Apripista della settima edizione della Coppa organizzata da Le Fonti il medolese Bentivogli, navigato da Gilberto Pozza fondatore del progetto MITE. In gara anche Sara Invernardi, presidente dell’Unione Italiana Ciechi della sezione di Brescia

Poche ore all’arrivo per la settima Coppa Città di Meldola, organizzata dal Racing Team Le Fonti e quarto appuntamento del Campionato Torri & Motori 2013. Partita questa mattina, ha avuto come apripista d’eccezione (su Porsche 911 Giubileo del 1993) il pilota, più volte campione italiano rally, Bruno Bentivogli: medolese DOC e aficionado della Scuderia MITE, navigato da Gilberto Pozza, fondatore dello straordinario progetto (il MITE, appunto) che da ormai tre lustri offre l’opportunità a persone ipo e non vedenti di partecipare a rally e gare di regolarità, navigando con speciali road book in braille.

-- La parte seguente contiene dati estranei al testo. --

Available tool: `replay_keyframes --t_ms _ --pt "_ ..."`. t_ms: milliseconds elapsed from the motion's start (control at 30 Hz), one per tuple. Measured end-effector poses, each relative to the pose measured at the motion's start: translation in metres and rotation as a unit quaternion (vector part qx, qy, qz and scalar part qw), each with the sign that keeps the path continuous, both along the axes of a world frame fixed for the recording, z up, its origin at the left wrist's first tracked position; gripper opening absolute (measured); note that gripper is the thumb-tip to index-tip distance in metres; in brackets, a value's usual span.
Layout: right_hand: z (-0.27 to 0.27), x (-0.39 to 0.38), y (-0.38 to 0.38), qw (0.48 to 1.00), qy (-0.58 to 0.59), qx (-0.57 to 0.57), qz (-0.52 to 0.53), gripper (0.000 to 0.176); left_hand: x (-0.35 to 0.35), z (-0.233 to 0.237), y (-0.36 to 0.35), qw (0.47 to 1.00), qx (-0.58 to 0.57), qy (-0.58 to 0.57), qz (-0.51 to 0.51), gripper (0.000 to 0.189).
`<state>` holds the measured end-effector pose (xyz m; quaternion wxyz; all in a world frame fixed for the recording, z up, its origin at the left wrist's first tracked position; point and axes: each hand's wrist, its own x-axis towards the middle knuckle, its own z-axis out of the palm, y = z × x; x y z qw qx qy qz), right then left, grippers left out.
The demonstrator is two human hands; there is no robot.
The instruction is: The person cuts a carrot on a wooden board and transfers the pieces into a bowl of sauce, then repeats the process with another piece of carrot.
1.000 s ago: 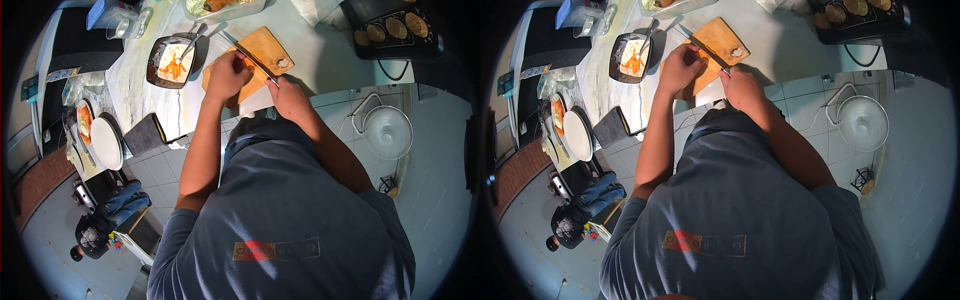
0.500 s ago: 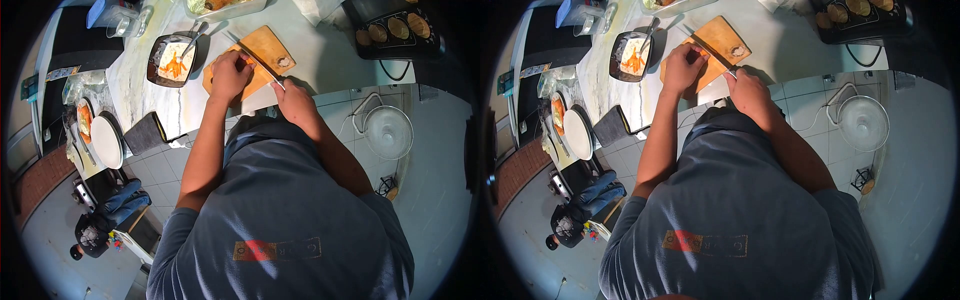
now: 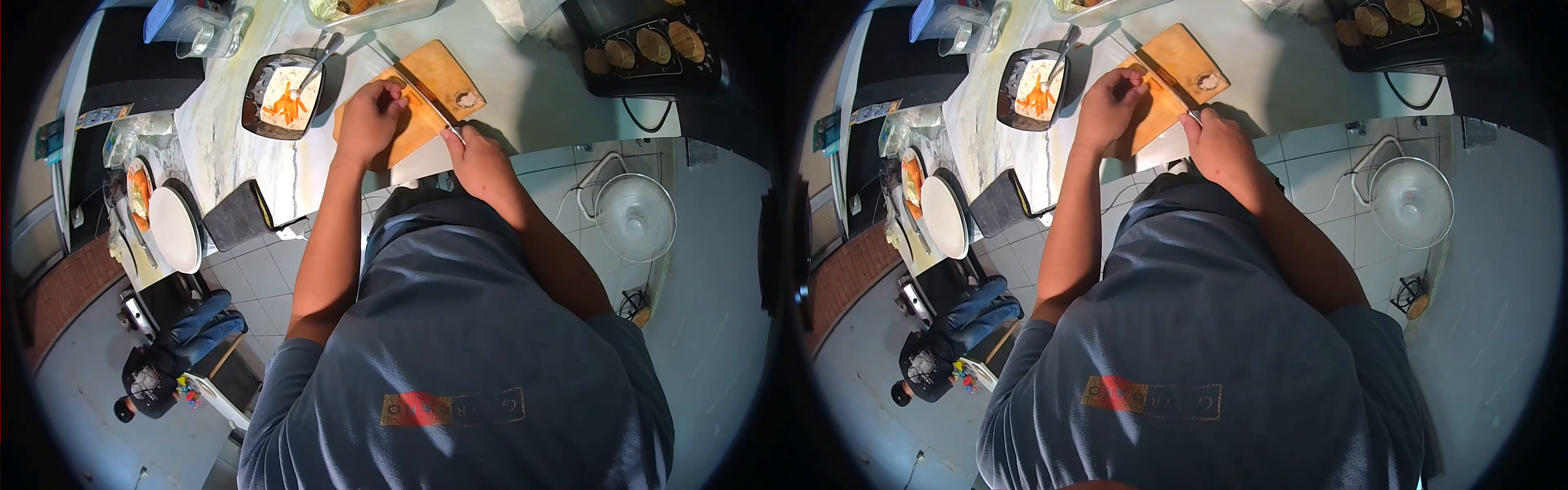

La partecipazione della Scuderia Progetto MITE alla Coppa di Meldola non poteva limitarsi alla mera, seppur prestigiosa, rappresentanza: il collaudato equipaggio formato da Leonardo Fabbri e Sandra Inverardi sta infatti gareggiando su una Volvo Amazon 121 del 1961. Lui, ferrarese e già pilota del MITE con molte gare ed ottimi risultati all’attivo; lei navigatrice e Presidente dell'Unione Italiana dei Ciechi e degli Ipovedenti per la sezione di Brescia.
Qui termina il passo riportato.